Berita teroris yang yang dikaitkan dengan agama tertentu
Tanpa di sadari, saat ini ketika melihat sosok laki-laki memakai baju koko, celana cingkrang atau bersarung, secara tidak langsung muncul pikiran macam-macam, jangan-jangan dibalik bajunya ada bom, jangan- jangan di tasnya ada bom. Melihat sosok perempuan memakai jilbab mengenakan tas rangsel muncul pikiran jangan-jangan dia membawa bom.  Pikiran-pikiran itu merupakan bentuk dari prasangka. Prasangka (prejudice)  adalah sikap yang cenderung negatif terhadap anggota kelompok tertentu. Menurut taylor (2012) prasangka sosial merupakan sebuah evaluasi negative terhadap kelompok atau seseorang berdasarkan keanggotannya.

Berbagai macam berita yang beredar di masyarakat ememberikan dampak munculnya prasangka di masyarakat. pemberitaan dan postingan yang terus menerus mengenai kejadian tersebut secara tidak langsung turut berperan menyuburkan prasangka.
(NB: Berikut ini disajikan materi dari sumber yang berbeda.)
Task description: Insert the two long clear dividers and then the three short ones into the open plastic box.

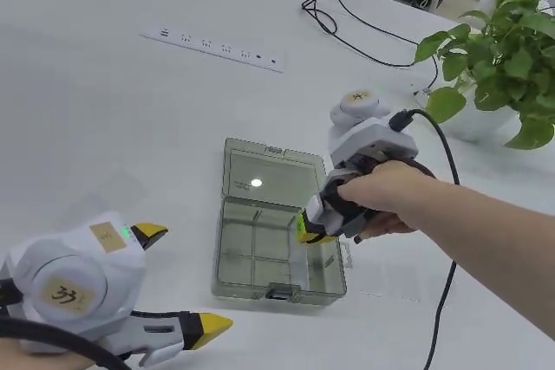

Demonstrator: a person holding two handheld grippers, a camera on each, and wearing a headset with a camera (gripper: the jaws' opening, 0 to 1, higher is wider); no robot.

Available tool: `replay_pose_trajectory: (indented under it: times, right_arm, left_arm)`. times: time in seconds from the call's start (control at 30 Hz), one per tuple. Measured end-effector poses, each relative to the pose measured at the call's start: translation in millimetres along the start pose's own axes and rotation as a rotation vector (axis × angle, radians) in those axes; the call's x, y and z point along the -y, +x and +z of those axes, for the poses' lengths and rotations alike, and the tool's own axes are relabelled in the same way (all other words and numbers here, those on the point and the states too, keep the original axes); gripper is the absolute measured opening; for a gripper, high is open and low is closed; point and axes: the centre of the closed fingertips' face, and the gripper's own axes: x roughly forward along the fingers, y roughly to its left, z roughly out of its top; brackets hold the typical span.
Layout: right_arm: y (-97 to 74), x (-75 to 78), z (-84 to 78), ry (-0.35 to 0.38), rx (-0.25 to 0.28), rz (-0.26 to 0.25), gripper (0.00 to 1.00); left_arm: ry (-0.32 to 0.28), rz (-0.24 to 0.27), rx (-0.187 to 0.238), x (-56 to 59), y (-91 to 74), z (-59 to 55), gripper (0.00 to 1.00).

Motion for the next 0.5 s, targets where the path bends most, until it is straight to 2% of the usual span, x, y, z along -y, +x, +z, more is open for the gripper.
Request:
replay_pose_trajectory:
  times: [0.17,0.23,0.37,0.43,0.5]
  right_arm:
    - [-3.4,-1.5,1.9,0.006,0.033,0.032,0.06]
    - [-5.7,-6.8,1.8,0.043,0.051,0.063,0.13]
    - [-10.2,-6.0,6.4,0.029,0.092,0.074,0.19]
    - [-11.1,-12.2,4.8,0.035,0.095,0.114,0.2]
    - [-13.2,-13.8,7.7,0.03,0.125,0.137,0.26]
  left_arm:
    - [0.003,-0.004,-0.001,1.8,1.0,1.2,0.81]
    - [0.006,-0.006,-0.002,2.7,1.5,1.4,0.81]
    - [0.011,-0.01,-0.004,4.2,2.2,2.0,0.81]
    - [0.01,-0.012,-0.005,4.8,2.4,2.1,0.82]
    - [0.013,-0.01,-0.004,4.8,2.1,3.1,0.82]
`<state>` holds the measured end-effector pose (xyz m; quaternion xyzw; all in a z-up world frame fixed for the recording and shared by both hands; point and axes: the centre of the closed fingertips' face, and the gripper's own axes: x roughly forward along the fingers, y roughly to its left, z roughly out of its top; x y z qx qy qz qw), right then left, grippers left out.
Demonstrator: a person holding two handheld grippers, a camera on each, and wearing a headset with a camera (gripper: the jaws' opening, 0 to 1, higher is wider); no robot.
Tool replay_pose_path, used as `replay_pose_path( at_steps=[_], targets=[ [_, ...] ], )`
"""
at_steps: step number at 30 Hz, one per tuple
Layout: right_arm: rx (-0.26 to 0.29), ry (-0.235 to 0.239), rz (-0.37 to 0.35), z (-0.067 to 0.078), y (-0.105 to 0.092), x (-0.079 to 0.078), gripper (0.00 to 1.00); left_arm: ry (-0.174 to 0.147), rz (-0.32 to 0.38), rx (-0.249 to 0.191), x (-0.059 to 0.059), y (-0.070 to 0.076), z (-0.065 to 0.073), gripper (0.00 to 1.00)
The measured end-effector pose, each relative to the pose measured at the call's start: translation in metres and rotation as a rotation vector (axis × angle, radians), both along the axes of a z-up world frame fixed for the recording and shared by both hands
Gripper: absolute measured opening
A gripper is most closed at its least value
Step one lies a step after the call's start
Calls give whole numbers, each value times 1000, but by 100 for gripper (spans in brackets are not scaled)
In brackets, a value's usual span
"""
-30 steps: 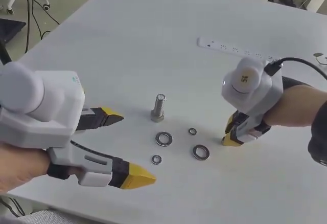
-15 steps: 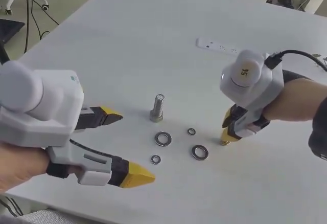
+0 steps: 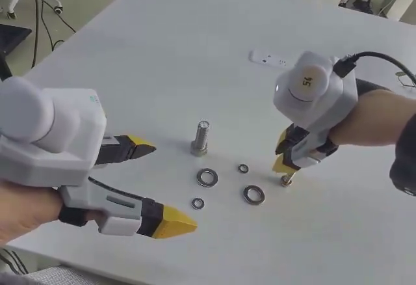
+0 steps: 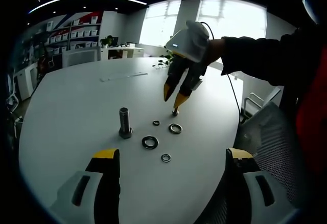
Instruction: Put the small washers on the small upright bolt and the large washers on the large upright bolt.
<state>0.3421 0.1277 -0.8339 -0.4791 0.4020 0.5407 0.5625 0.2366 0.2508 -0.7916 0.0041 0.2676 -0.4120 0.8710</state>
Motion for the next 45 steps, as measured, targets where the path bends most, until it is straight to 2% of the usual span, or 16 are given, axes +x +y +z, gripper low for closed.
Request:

Efek pemberitaan mengenai terori yang dikaitkan dengan agama tertentu memberikan efek kecemasan dan ketakutan bagi masyarakat.
Saat menerima berita, tanpa disadari kita menyederhanakan lingkungan sosial dengan membuat persamaan karakter dengan kelompok tertentu, misalnya berita mengenai sosok A yang menjadi terduga teroris, maka saat itu pemikiran masyarakat di giring untuk masuk ke kelompok tersebut, lalu terjadinya persepsi ingroup dan outgroup. Contoh lain pemberitaan mengenai calon pemimpin daerah yang identik dengan kelompok tertentu, maka masyarakat akan berpikir calon pemimpin itu mendukung satu kelompok saja. Persepsi ini mulai membangkitkan prasangka sosial terhadap orang-orang yang berada di luar kelompoknya (Baron dan Byrne,2012).

fenomena inilah yang terjadi di beberapa kelompok masyarakat kita. Prasangka sosial yang tidak segera diredakan akan memicu perbandingan sosial yang fokus pada perbedaan kelompok. Tak heran bila sekarang ujaran kebencian terhadap individu maupun kelompok tertentu sangat mudah ditemukan. Kelompok ingroup cenderung memandang rekan-rekannya lebih baik, lebih menyenangkan, dan lebih positif dibandingkan kelompok di luar mereka. Hal ini sesuai dengan salah satu sumber terjadinya prasangka menurut Baron dan Byrne (2012) yaitu faktor efek “kita” versus “mereka”. Selain itu faktor lain terjadinya prasangka sosial adalah pengalaman belajar di masalalu dimana kelompok sekarang akan mendapatkan label dari perilaku kelompoknya di waktu lalu, dan yang ketiga adalah sumber kognitif dari prasangka.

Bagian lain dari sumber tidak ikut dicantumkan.